• ASSIGNMENT
From the entries, filter out every line that lacks "wooden" and copy the rest.

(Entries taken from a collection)
********
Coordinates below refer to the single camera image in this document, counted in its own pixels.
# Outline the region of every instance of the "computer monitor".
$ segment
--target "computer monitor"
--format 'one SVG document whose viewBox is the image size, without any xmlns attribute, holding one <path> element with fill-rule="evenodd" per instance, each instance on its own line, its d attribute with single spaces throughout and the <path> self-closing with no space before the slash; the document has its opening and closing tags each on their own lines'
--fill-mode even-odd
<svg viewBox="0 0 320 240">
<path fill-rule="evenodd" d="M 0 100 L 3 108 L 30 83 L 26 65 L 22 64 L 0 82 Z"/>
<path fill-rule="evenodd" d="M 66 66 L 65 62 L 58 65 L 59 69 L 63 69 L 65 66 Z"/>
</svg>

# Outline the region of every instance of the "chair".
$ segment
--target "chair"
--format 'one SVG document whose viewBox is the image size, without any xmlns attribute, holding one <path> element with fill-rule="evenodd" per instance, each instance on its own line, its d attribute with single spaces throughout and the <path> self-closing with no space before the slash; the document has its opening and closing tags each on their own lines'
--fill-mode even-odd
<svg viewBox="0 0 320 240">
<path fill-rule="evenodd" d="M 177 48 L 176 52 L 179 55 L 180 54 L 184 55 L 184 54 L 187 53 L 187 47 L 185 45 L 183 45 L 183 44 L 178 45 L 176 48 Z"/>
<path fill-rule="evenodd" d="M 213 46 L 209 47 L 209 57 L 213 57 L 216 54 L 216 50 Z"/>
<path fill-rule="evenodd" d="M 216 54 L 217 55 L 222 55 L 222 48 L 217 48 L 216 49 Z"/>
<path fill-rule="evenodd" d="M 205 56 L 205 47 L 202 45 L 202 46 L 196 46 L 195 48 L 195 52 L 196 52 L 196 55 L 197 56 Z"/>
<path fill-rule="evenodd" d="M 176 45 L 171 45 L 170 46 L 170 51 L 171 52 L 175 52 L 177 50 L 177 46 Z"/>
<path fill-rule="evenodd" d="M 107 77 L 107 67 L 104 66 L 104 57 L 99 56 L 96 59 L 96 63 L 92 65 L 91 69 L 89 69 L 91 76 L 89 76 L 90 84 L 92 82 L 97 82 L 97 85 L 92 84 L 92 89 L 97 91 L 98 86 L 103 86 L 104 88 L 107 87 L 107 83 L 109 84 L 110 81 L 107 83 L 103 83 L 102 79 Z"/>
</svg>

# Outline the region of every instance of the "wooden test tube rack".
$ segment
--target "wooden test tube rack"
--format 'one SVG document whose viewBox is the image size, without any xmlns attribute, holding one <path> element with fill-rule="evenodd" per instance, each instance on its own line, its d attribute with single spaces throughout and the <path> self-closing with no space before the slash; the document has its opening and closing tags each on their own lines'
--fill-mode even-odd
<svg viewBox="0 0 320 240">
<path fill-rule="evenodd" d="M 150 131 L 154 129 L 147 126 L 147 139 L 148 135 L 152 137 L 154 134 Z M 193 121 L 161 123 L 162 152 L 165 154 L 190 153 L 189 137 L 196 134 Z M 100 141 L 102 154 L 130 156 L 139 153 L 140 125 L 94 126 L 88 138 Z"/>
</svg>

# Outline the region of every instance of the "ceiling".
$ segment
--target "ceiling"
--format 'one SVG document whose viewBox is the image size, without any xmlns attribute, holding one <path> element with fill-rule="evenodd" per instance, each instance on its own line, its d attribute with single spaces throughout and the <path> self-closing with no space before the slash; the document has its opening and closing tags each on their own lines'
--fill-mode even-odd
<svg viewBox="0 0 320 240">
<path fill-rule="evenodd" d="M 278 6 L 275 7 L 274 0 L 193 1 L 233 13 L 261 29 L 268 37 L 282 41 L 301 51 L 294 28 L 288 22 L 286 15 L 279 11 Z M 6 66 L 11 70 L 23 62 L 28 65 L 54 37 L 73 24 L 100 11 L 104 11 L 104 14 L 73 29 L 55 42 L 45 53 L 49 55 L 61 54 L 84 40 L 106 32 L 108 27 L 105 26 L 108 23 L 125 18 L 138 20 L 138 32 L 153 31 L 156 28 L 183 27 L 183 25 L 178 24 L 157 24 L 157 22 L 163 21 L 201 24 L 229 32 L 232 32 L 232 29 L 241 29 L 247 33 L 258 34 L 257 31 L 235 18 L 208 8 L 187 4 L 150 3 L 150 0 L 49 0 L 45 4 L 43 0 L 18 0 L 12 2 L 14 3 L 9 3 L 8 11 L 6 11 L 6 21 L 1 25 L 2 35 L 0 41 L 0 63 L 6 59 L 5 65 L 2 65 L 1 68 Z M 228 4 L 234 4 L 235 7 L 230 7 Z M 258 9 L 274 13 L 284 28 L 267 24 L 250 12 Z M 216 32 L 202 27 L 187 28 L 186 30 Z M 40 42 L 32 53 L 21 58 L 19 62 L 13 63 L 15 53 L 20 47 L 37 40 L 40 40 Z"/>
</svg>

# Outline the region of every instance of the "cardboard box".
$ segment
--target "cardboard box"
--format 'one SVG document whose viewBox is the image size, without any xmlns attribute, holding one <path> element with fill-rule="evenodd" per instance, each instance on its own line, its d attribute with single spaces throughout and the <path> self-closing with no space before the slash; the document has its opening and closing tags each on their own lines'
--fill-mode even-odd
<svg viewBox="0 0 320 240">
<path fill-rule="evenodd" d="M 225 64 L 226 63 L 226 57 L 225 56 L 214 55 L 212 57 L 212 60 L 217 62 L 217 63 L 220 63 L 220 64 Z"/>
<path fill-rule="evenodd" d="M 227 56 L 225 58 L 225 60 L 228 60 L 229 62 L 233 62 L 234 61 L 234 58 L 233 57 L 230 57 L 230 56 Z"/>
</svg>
********
• ANSWER FOR THIS EXERCISE
# Outline the region of every instance of the "wooden test tube rack".
--target "wooden test tube rack"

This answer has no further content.